Martin Lenz Comment les protéines gèrent-elles leur frustration ?
Martin Lenz, directeur de recherche CNRS, Laboratoire de Physique Théorique et Modèles Statistiques, Orsay, France et Laboratoire Physique et Mécanique des Milieux Hétérogènes, Paris, France
- 2022 • Impulscience
L'auto-assemblage est crucial pour les cellules car il permet de rassembler des éléments individuels en structures biologiques fonctionnelles comme les protéines. Dans certains cas, des protéines mal assemblées s'agrègent et forment des fibres qui contribuent à l’apparition de maladies. Martin Lenz souhaite comprendre les principes physiques qui régissent l'auto-assemblage frustré, impliqué dans la formation de ces fibres, principes qui restent largement inconnus.
L’auto-assemblage organise les protéines au sein de la cellule
Dans nos cellules, les protéines s’auto-assemblent constamment pour former des structures fonctionnelles.
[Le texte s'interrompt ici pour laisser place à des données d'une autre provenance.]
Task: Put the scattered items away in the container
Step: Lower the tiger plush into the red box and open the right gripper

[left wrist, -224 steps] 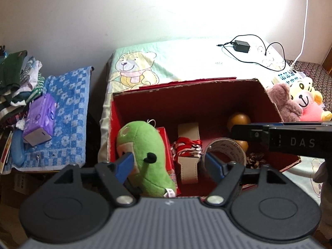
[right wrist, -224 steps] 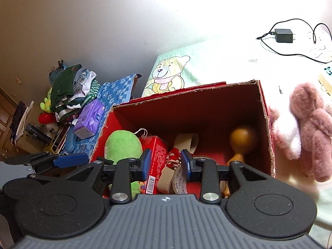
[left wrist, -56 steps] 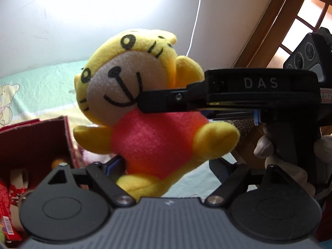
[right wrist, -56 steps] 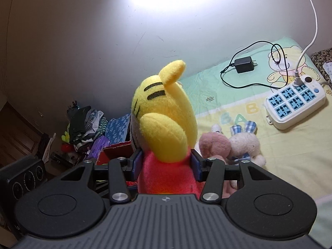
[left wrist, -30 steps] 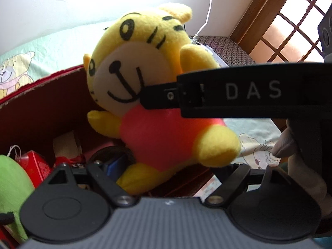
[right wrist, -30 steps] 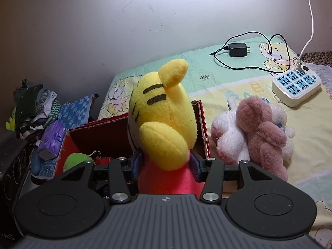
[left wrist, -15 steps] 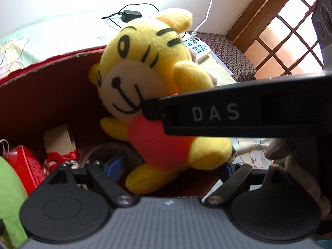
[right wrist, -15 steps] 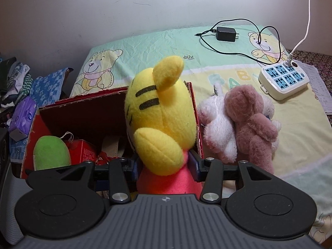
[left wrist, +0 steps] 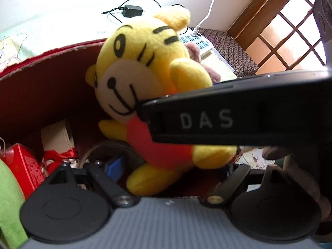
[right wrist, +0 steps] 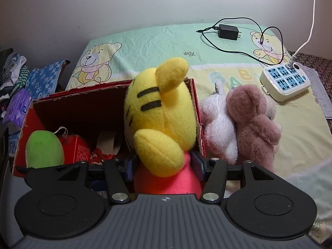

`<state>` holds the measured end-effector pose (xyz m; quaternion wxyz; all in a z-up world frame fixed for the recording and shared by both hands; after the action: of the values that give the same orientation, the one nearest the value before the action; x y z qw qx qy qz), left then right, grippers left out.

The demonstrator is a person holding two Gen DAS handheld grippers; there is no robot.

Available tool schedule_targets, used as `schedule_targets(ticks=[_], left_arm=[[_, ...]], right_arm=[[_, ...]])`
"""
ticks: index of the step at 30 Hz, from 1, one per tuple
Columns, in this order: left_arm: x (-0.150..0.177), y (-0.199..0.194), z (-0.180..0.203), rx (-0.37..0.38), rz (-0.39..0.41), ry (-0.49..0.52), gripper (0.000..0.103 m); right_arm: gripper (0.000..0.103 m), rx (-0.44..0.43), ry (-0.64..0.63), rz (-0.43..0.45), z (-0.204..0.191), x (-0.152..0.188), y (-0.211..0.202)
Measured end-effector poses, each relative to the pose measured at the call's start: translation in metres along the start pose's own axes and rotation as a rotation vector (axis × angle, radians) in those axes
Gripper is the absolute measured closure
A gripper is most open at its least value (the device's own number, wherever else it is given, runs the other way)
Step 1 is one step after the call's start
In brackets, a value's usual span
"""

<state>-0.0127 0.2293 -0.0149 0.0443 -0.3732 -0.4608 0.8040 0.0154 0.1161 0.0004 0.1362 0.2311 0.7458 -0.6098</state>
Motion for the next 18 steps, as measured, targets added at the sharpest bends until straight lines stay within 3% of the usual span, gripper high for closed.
schedule_targets(ticks=[7,11,12,16,18], left_arm=[[0.002,-0.011,0.000,-0.006,0.018,0.003,0.018],[0.005,-0.024,-0.001,0.005,0.039,-0.005,0.018],[0.005,-0.026,0.000,0.013,0.049,-0.007,0.018],[0.005,-0.034,0.002,0.016,0.078,-0.005,0.018],[0.003,-0.035,0.004,0.020,0.088,-0.002,0.018]], right_arm=[[0.045,-0.033,-0.007,0.041,0.003,0.004,-0.021],[0.037,-0.008,0.030,0.131,0.013,-0.001,-0.039],[0.040,-0.036,0.052,0.143,0.016,-0.003,-0.044],[0.070,-0.154,0.147,0.158,0.024,-0.009,-0.049],[0.073,-0.181,0.169,0.167,0.023,-0.011,-0.049]])
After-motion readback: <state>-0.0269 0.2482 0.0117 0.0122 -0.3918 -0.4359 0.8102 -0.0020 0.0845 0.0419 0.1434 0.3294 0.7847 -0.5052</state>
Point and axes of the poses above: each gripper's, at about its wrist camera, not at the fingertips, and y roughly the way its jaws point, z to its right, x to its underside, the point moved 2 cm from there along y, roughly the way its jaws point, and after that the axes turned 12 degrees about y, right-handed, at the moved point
Elles peuvent ainsi constituer les machines moléculaires responsables de la production de nouvelles protéines, des capsides virales et les composants du squelette de la cellule, dont les structures ont été optimisées au cours de millions d'années d'évolution. Dans le cas de certaines maladies, comme la maladie d’Alzheimer, des protéines aux formes complexes non optimisées s'auto-assemblent elles aussi. De manière surprenante au vu de leurs formes et de leurs interactions disparates, elles forment des structures relativement bien définies : des fibres. Martin Lenz s’apprête à étudier les mécanismes moléculaires qui sous-tendent ce phénomène, qu’il appelle « réduction dimensionnelle ».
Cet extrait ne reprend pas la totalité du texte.